[THE TASK] Each line of the listing that includes "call" should be reported.

··· STORED DATA

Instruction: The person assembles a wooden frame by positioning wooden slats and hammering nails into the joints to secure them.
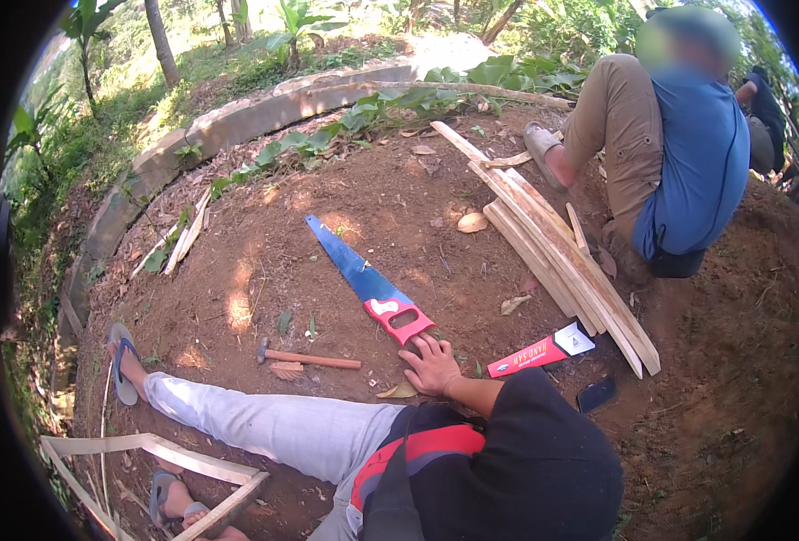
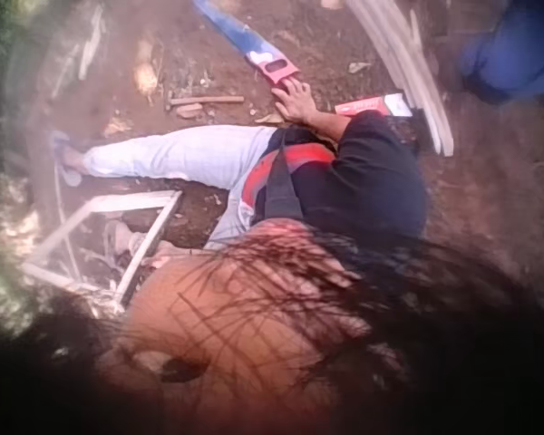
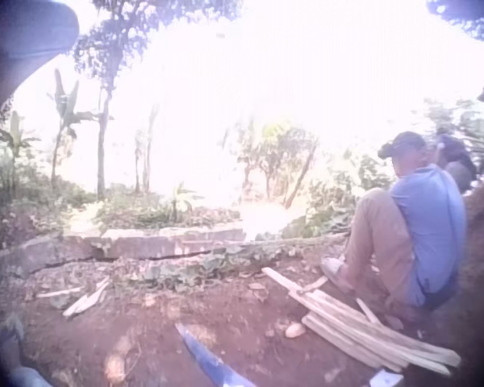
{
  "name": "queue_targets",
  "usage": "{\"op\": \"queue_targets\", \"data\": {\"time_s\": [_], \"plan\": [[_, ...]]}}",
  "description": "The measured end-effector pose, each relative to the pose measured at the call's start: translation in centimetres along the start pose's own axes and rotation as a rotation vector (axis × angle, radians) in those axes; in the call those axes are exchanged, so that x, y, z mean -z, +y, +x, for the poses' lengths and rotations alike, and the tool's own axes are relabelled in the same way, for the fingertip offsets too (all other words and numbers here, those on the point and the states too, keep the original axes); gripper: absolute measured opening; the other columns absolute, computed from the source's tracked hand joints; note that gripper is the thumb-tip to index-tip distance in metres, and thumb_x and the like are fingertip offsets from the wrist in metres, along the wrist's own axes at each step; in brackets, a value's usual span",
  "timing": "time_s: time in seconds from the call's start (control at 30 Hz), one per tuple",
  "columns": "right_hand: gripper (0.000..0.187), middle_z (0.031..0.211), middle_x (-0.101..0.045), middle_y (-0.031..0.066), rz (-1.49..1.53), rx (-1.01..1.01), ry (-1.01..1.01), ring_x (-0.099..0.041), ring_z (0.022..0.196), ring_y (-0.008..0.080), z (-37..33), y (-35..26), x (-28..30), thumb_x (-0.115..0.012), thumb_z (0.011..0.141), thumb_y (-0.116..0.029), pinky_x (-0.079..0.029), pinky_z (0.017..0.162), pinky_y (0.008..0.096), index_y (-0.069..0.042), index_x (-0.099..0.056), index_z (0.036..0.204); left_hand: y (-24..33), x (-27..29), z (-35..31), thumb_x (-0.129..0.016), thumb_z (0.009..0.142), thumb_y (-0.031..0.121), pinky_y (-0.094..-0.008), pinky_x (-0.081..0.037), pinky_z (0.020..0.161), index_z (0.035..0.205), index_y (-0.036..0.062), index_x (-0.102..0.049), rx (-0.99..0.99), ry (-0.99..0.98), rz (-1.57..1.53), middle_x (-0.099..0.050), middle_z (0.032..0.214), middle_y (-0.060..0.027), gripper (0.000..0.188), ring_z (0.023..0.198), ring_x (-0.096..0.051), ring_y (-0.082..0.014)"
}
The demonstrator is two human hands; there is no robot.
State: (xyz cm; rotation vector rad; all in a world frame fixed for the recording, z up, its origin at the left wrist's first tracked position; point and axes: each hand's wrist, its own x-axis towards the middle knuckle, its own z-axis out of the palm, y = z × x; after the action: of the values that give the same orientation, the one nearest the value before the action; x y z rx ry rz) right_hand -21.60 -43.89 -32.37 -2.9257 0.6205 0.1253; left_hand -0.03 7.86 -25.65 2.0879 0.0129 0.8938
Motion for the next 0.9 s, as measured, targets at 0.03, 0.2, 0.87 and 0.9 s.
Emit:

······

[EXERCISE RESULT]
  "description": "The measured end-effector pose, each relative to the pose measured at the call's start: translation in centimetres along the start pose's own axes and rotation as a rotation vector (axis × angle, radians) in those axes; in the call those axes are exchanged, so that x, y, z mean -z, +y, +x, for the poses' lengths and rotations alike, and the tool's own axes are relabelled in the same way, for the fingertip offsets too (all other words and numbers here, those on the point and the states too, keep the original axes); gripper: absolute measured opening; the other columns absolute, computed from the source's tracked hand joints; note that gripper is the thumb-tip to index-tip distance in metres, and thumb_x and the like are fingertip offsets from the wrist in metres, along the wrist's own axes at each step; in brackets, a value's usual span",
  "timing": "time_s: time in seconds from the call's start (control at 30 Hz), one per tuple",

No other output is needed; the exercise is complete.